At OutGrowth, we are committed to bridging gaps between communities in all that we do. What do you think we as individuals can do to begin to create more bridges, in our lives and careers?
Be mindful of whose words you are reading, who you are following on social media, the places you go and the people you surround yourself with. Try as much as you can to make sure the voices in your life are diverse, and especially if you are a person with privilege, listen to voices that are marginalized. If you want to learn more about the immigrant experience, follow immigrants on Twitter, read books from a diverse authorship, listen more than you speak when you are in places with those whose lived experience is different than your own, in your own spaces amplify the voices of those who are traditionally marginalized or co-opted. Pay attention to suffering and interrogate it. Do something about it if you can.

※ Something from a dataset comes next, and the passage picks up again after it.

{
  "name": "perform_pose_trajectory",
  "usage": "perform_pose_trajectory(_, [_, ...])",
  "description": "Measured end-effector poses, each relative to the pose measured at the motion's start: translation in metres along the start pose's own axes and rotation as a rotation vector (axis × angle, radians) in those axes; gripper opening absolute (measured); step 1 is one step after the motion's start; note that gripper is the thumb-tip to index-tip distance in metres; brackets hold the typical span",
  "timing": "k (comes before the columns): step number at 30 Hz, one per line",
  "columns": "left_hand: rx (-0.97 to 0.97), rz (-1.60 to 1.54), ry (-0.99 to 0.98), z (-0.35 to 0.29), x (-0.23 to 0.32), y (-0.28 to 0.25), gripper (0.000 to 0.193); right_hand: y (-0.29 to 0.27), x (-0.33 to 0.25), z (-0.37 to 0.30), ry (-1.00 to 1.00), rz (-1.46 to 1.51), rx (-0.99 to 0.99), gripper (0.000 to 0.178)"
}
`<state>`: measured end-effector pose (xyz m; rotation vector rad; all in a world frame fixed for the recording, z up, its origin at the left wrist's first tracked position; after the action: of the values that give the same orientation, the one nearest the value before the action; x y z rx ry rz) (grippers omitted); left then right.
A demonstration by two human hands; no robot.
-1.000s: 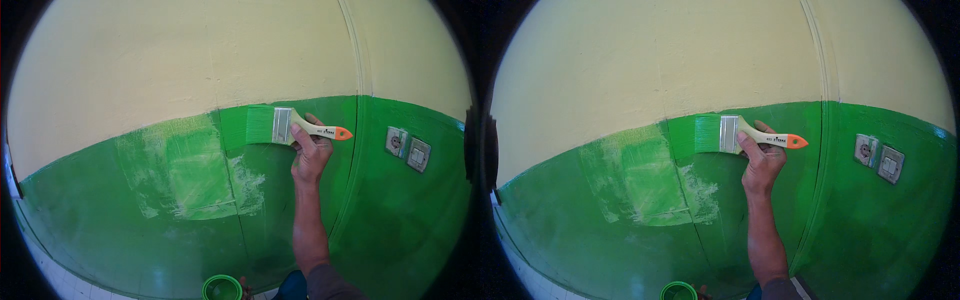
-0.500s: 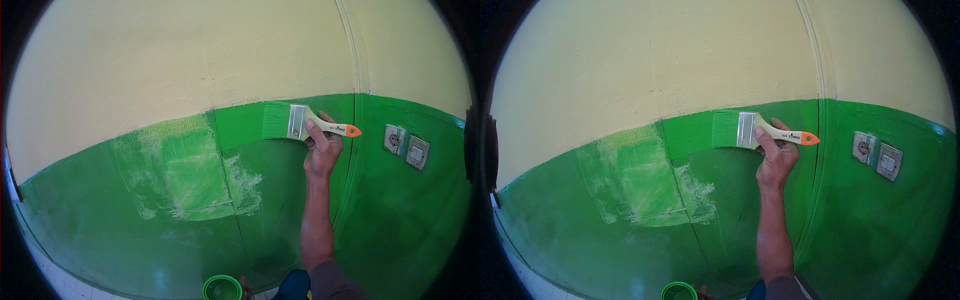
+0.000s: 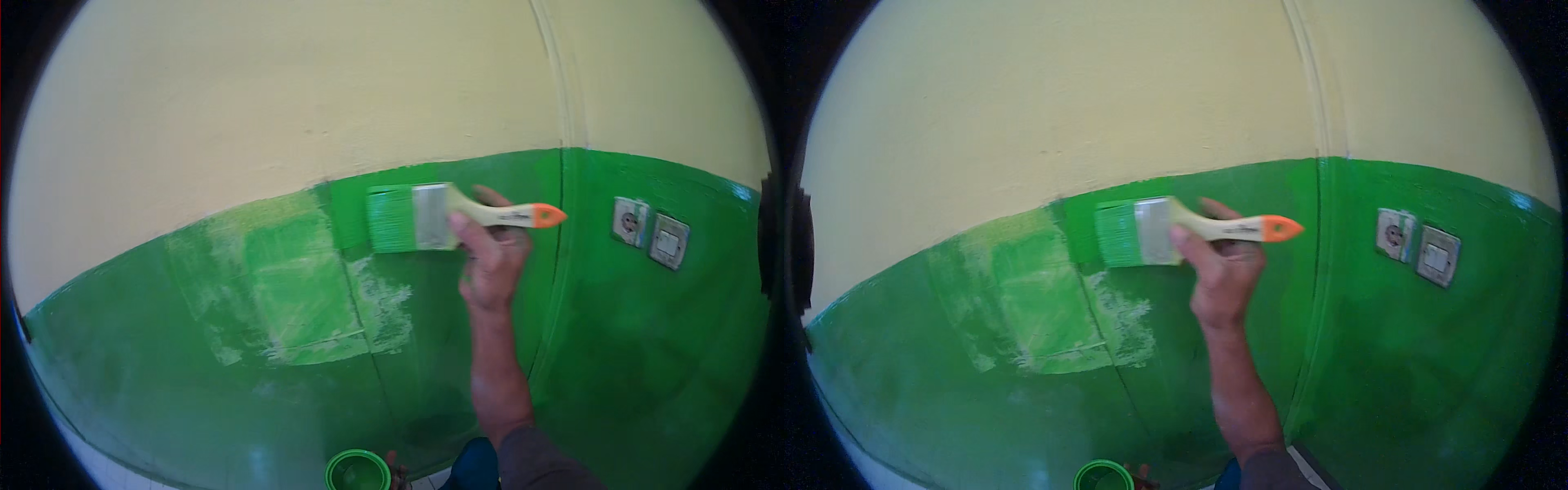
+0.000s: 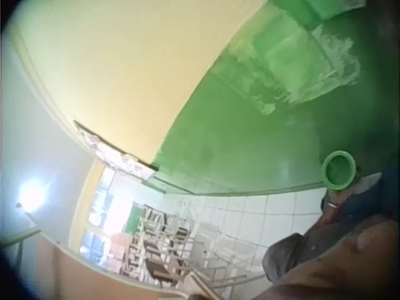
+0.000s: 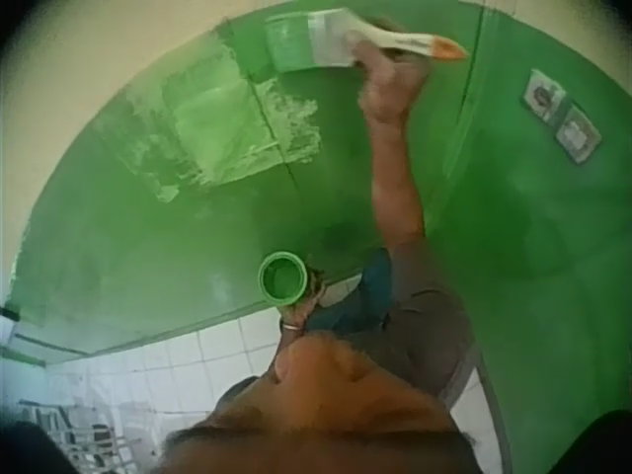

Tell us about your most significant professional moment to date.
My most significant professional moment to date was when I was managing a very diverse team of in-country nationals, refugees, and ex-pats in a difficult setting at a non-profit. We were serving refugees in Cairo, and earning the respect of everyone on the teams I managed was challenging. It took time and I needed to prove myself to some members of those teams, but earning their respect was one of the most satisfying professional experiences I've ever had.
How did this experience change the course of your life, your career or your outlook?
It solidified certain skill sets that I thought I had, and also decidedly set me on the path of working with refugees and forced migrants. It also showed me that the way I approach professional relationships, particularly cross-culturally, takes times but really pays dividends in the end. I learned the value of listening well, being humble (but also decisive), and being willing to take on extra difficulties for the good of the whole.
If you could go back in time and give one piece of advice to your younger self, what would it be?
Be a little kinder to yourself.
At OutGrowth, we believe in preparing the next generation of leaders. Based on your experience to date, what are the top three career competencies that you believe are essential in 2022?
For my line of work in non-profits, I would say empathy, good boundary setting, and dependability/follow through.
What's next? What are your next steps toward growth in 2022?
Finishing my MA in Refugee Protection and Forced Migration Studies and hopefully helping AWE transition our day program and services back to in-person services when safe, sometime in 2022.
Beth Watkins is the Program Director at Asylee Women Enterprise. Beth has spent nine years working with refugees and asylum seekers, including six years in North and East Africa working with refugees and other vulnerable populations. She previously worked with CASA de Maryland and the International Rescue Committee in Baltimore. Beth is currently pursuing her Masters in Refugee Protection and Forced Migration Studies through the University of London.